Spectrograms - Landslides, Rock-falls and Avalanches

Mass-wasting events are another common feature observed, particularly on volcanic seismic networks.  These signals have a characteristic appearance in both seismograms and spectrograms.  On seismograms, the waveform has a spindle shape with a somewhat gradual onset, and slow decay.  The duration of these events is highly variable.  Landslide events have very broad spectra; in other words, they have a lot of energy at all frequencies.  While most small avalanches and rock-falls will be seen only on a station or two, the largest events will be visible across a geographical sub-group of stations and in rare cases on stations far from the volcano.

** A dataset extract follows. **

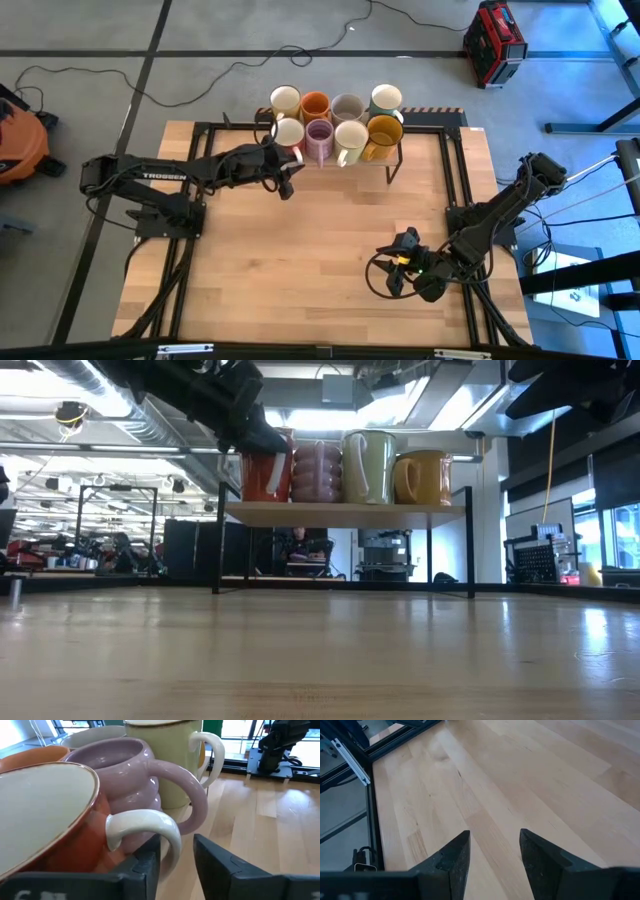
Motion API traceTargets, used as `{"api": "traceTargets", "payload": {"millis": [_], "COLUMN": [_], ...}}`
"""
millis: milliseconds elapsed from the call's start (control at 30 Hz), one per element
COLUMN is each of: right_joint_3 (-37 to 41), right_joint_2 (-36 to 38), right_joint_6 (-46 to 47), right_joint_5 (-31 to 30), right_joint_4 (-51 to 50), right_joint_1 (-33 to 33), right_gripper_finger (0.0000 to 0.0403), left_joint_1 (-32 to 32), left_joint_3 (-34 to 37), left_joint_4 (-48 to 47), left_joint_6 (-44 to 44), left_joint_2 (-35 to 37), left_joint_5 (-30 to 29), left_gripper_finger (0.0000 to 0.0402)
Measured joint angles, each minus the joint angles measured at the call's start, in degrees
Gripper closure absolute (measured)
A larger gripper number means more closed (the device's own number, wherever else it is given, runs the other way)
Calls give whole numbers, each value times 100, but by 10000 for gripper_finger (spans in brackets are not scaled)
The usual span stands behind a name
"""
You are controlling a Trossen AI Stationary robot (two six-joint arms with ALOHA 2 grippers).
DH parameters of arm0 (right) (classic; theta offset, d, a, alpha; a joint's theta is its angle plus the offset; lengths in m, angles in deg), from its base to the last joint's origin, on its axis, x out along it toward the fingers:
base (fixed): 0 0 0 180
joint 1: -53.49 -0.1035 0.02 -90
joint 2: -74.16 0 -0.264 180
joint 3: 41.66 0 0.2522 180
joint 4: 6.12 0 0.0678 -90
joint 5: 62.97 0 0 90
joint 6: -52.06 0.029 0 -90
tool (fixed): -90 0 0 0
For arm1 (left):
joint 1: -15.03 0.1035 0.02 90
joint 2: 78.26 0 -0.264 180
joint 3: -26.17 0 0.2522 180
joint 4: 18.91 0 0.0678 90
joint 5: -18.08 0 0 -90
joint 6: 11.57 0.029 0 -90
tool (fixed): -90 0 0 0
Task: Place coffee mugs
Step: Put the red mug on the shelf, then return to Home Position
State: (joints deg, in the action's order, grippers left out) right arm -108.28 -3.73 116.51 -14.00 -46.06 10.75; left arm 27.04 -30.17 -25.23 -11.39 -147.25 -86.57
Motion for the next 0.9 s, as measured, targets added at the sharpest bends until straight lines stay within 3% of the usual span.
{"api": "traceTargets", "payload": {"millis": [267,700,900], "right_joint_3": [1,1,2], "right_joint_2": [0,-4,-4], "right_joint_6": [0,0,-13], "right_joint_5": [3,18,211], "right_joint_4": [1,79,68], "right_joint_1": [0,0,0], "right_gripper_finger": [243,243,243], "left_joint_1": [-10,-349,-832], "left_joint_3": [-280,-936,-1169], "left_joint_4": [-629,-2539,-2975], "left_joint_6": [-39,-468,-1122], "left_joint_2": [0,644,1177], "left_joint_5": [14,-421,412], "left_gripper_finger": [253,249,250]}}
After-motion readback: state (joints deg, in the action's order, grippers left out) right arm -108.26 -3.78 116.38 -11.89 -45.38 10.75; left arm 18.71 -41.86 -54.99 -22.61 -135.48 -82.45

It is often difficult to distinguish short duration rock-falls from glacier slip events.

  

Above and below: Several types of surface events at Mount Rainier probably related to, ice-rock avalanches or sarac collapse.  Note that the larger signals last for tens of seconds with energy concentrated around 2-5 Hz. Note that station WPW, which is located about 18 km east of Mount Rainier shows almost no signal from these surface events. The very short duration, weak events mostly showing only on stations RCM, RCS and STAR are either crevassing events or very small slip events on a glacier. 

 

 

A series of large rock fall avalanches at Mount St. Helens.  There is a small one starting about 19:11:35 and then two large ones starting at 19:13:05 and 19:17:25. Note the data gap in most channels near the beginning of the first event.